I thank God for my cancer and my faith, my bishop and brother priests who prayed for me and ministered to me, my various doctors, nurses and caregivers for my treatments, my fellow Christians and friends from the world over for their prayers and love, my family for their patience and constancy and undying love, my parishioners who have been journeying with me, BMDP (Bone Marrow Donor Programme) and Be The Match, Chicago, and of course, Mr Peter Mui from Chicago, who five years ago on this day, bothered to interrupt his own life to help me to face my own interruption in life when it was graced with leukemia.  


  1. Thank you... Gratitude certainly puts much in a life-giving light. Pax!

  2. Insightful reflections always. Keep it up, FrLuke!

  3. All praise and thanksgiving be to God for his Divine plan.

    Father Luke, very happy for you to pass your 5 year cancer mark today and May our Good and Almighty Lord continue to bless you and guide you as you walk closely with Him and Our Blessed Lady’s protection be upon you everyday of your life. God’s abundant blessings be upon you as you continue to be an useful instrument to spread God’s love, mercy, grace and peace to all in your Parish and those you come in contact with.

  4. I like what you said about .........

    “I have grown to see that the so-called interruptions or distractions in life are the ‘stuff’ that makes life what it is.” - this reminds me of what I read some time ago about C.S. Lewis in his biography. It was something I had not expected a don of Oxford and Cambridge to don - (besides being a renowned novelist, poet and lay theologian)

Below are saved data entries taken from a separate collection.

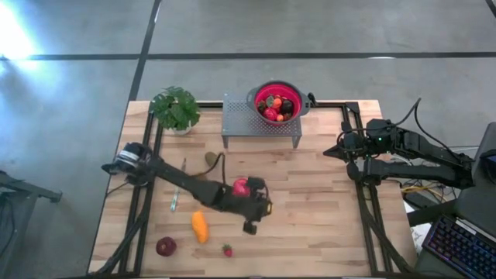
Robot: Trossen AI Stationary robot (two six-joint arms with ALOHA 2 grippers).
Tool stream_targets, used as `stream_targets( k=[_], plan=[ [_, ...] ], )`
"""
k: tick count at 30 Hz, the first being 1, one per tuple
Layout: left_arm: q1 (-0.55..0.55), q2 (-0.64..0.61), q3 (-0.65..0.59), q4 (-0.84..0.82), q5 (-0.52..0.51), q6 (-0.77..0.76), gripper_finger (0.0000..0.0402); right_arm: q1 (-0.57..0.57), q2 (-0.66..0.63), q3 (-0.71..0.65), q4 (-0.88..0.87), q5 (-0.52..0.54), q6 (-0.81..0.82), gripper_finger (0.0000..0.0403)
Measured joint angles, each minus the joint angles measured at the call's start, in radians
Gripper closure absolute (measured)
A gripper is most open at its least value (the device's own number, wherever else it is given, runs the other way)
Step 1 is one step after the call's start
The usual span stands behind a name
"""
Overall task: Pick & Place Fruit
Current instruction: Put the peach into the strainer bowl on the shelf
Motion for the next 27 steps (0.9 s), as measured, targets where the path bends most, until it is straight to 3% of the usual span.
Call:
stream_targets(
  k=[18, 27],
  plan=[
    [0.288, -0.035, 0.323, -0.04, 0.017, 0.308, 0.0264, 0.0, 0.0, 0.0, 0.0, 0.0, -0.001, 0.0394],
    [0.472, -0.035, 0.412, -0.037, 0.042, 0.31, 0.0265, 0.0, 0.0, 0.0, 0.0, 0.0, -0.002, 0.0394]
  ],
)
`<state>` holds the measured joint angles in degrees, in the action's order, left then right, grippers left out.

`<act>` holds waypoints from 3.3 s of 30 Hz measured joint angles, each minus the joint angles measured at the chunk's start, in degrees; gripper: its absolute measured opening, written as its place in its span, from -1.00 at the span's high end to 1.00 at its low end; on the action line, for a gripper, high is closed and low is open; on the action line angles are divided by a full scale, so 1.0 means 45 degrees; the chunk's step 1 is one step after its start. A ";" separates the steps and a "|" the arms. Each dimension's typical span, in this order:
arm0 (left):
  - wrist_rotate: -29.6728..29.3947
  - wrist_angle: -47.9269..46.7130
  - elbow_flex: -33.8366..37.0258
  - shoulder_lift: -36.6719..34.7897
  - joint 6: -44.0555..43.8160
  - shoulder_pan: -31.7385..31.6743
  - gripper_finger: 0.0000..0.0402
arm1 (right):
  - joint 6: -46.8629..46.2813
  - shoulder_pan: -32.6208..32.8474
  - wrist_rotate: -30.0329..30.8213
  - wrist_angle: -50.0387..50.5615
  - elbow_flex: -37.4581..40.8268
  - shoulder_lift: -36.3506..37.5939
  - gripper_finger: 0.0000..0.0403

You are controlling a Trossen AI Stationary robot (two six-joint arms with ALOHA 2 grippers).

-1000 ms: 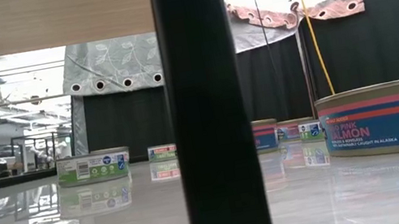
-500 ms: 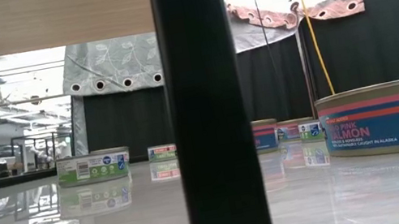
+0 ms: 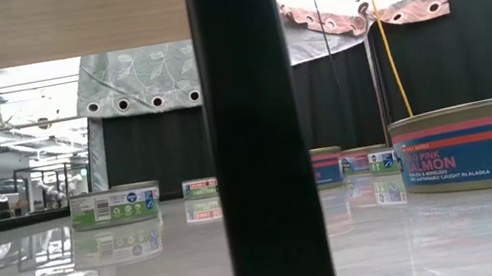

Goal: Stack canned seafood by type on shelf
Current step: Stack the yellow blue tuna can on top of the yellow blue tuna can on the shelf

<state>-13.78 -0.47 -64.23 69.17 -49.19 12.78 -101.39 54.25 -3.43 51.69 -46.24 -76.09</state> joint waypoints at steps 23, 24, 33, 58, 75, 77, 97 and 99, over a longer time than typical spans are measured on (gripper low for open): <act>0.0000 -0.0008 0.0000 0.0000 0.0065 -0.0001 -0.39 | 0.1516 -0.0576 0.1141 -0.0950 0.0000 -0.2266 1.00; 0.0000 -0.0008 0.0000 0.0000 0.0106 -0.0001 -0.39 | 0.1739 -0.0843 0.1192 -0.0893 0.0037 -0.2389 1.00; -0.0097 0.0000 0.0000 -0.0005 0.0078 0.0000 -0.39 | 0.4535 -0.3304 0.2027 -0.0828 0.0068 -0.2467 1.00; -0.0341 0.0005 0.0000 -0.0005 0.0729 -0.0003 -0.39 | 1.3311 -0.1743 0.0157 0.1196 -0.1304 0.3570 0.07; -0.0665 -0.0013 0.0000 -0.0005 0.1141 -0.0005 -0.39 | 1.7526 -0.0979 0.0096 0.0356 0.0091 0.1882 -0.27; -0.0665 -0.0012 0.0000 -0.0005 0.1149 0.0000 -0.39 | 1.7855 -0.0979 0.0172 0.0246 0.0128 0.1510 -0.24; -0.0665 0.0887 0.0000 0.0000 0.1341 0.0000 -0.39 | 1.8347 -0.1201 0.0418 0.2371 -0.2065 0.0489 0.45; -0.0669 0.1704 0.0000 0.0000 0.1353 0.0000 -0.39 | 1.8304 -0.1368 0.0593 0.2880 -0.3219 0.0654 0.43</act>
<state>-16.79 7.20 -64.23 69.17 -43.10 12.78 -19.02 48.09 -0.76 64.65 -60.73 -73.15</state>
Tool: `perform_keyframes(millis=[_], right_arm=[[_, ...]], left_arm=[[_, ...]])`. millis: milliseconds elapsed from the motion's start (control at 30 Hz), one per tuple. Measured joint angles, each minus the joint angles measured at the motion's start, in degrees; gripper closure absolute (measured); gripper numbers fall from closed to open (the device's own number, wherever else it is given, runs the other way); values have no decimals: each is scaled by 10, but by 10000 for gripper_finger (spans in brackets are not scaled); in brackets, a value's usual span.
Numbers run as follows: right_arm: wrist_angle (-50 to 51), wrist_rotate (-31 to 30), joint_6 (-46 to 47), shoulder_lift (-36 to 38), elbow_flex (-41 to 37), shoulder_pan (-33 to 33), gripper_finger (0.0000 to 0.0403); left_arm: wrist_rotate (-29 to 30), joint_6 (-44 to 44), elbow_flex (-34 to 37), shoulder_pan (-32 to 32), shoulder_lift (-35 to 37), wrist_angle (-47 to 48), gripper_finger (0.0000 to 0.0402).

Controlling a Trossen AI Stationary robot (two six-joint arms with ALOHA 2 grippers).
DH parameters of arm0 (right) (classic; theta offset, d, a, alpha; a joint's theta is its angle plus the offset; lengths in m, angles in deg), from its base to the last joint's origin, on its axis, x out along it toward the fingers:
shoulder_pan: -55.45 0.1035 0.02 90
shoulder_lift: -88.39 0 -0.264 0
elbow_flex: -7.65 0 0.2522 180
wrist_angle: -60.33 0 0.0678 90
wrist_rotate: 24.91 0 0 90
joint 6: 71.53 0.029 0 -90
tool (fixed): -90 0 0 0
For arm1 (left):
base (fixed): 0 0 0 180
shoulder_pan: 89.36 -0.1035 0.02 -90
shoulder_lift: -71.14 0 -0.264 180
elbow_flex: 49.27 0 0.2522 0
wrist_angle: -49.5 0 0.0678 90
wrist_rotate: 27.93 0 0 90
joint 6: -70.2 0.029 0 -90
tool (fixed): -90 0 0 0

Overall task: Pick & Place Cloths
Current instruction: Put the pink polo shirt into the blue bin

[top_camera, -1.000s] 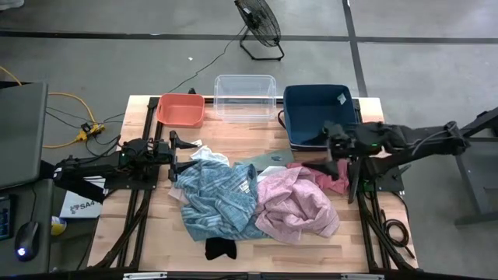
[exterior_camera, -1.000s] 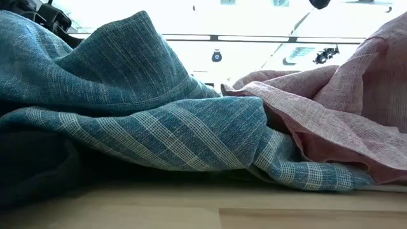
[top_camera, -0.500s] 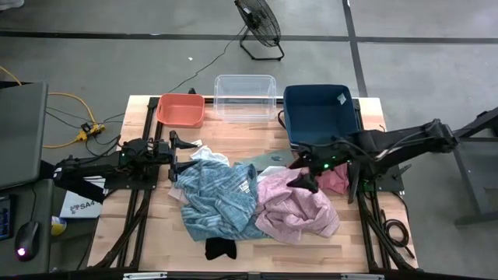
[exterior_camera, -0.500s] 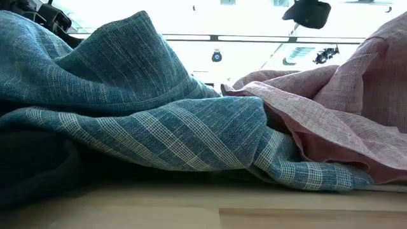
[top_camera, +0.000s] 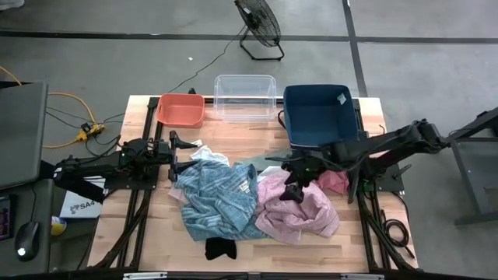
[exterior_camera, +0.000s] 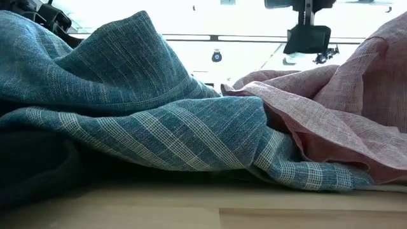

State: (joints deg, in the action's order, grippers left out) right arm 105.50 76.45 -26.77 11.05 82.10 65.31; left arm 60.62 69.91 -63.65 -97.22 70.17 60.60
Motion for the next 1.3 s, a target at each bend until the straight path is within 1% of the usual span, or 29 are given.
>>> perform_keyframes(millis=[100, 233, 367, 467, 567, 733, 900, 1000, 1100, 1300], right_arm=[[6, -58, -39, -6, 0, 16, 27], [6, -140, -140, -7, 0, 48, 27], [5, -191, -229, -7, 0, 81, 27], [1, -221, -243, -13, 0, 104, 27], [-1, -235, -260, -32, 0, 126, 27], [-4, -249, -281, -81, 0, 143, 27], [-15, -228, -281, -118, 0, 143, 27], [-18, -229, -280, -131, 0, 142, 27], [-16, -244, -278, -139, 0, 138, 27], [-2, -293, -240, -142, 0, 123, 27]], left_arm=[[0, 0, 0, 0, 0, 0, 110], [0, 0, 0, 0, 0, 0, 110], [0, 0, 0, 0, 0, 0, 110], [0, 0, 0, 0, 0, 0, 110], [0, 0, 0, 0, 0, 0, 110], [0, 0, 0, 0, 0, 0, 110], [0, 0, 0, 0, 0, 0, 110], [0, 0, 0, 0, 0, 0, 110], [0, 0, 0, 0, 0, 1, 110], [0, 0, 0, 0, 0, 2, 110]])
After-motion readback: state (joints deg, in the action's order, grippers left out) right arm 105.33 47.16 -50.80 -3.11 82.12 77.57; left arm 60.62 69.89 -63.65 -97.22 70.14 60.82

    In his biography ....his brother Warnie lamented that Lewis could have been more prolific had his adoptive mother not forced him to spend countless hours doing all the shopping and domestic chores . However, Lewis himself disagreed. He believed that it was these demands or interruptions his mother made on him, that kept him in touch with life kept his feet squarely on the ground and enabled him to have such a deep and sound and emphatic insights into the everyday human condition.

    Similarly, I feel that it is in these interruptions in life that you mentioned that we see God’s hand in our life....... yes, even through pain and suffering .......for that is how God can tutor us and guide us.....learning lessons in gratefulness.

    In fact in one of his writings (can’t recall) St John of the Cross too, did say that we need to have these distractions and interruptions (that you mentioned) that cause tensions in our lives so that in carrying them, we come to kindling temperature for without this we are like green logs thrown into the fire (of love).........we will not be dry/matured enough to burst into flames, to take in the fire that is around us until the dampness of selfishness has been dried out.

    So to be Christ to others, to live for others , is indeed a grace. It needs stoutness of heart and abiding love and trust in Him who first called you by name.

    Thank you for sharing Fr. God bless you.